Public and media response to sections of that video led to I'm Racist?, a December 8 meditation on the importance of contextual understanding, after some outlets misunderstood or willfully misconstrued the announcement's more jovial, sarcastic segments.

Perhaps crucially, the piece was prefaced by a notice about December 9 and 10 charity event Cringemas. It was to be a livestreamed event organized by members of Revelmode, a Disney-owned collective started by Kjellberg himself, with proceeds raised by Cringemas viewers plunged into prominent AIDS foundation (RED).
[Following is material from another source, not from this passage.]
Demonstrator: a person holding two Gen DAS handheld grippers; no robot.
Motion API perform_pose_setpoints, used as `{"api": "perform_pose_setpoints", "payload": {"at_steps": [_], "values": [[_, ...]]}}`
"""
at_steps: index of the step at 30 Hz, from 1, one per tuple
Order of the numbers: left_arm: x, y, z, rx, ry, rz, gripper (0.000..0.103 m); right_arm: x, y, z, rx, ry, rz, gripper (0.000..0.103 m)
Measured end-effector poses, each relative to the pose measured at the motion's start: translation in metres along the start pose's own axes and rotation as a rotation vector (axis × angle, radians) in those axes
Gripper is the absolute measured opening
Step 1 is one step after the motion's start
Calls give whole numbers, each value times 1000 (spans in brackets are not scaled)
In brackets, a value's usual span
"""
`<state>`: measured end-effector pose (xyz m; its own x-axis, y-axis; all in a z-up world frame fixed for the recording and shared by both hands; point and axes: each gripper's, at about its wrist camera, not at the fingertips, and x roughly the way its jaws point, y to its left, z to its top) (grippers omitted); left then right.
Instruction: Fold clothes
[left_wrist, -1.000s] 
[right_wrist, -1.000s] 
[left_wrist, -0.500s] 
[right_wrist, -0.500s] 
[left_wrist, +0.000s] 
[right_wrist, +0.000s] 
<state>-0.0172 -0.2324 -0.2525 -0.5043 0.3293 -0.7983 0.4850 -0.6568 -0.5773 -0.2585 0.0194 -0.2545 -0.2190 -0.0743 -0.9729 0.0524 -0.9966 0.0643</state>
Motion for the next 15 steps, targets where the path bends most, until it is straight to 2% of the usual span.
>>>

So it was that later on December 8, 2016, youtube.com/PewDiePie became the site's first channel to pass 50 million subs. Crucially, the Cringemas event was to be livestreamed through the PewDiePie channel, meaning that any erasure would have to wait. Or would it? December 9 provided Deleting My Channel, in which Kjellberg followed through on his promise.

"I just wanted to say, you know when you make a joke and it blows up bigger than you ever imagined?" he reflected, before deleting a two-video secondary channel that'd only been announced in October.

"That was the joke. That was it... that was the joke," he explained. Revelmode raised in excess of $1.3m for (RED) over the weekend; Deleting My Channel ended with a montage of news reporting on Kjellberg's promise, accompanied by the sound of 1974 single "Why Can't We Be Friends?" Bold pink text proclaimed "Will delete PewDiePie at 100 Million!"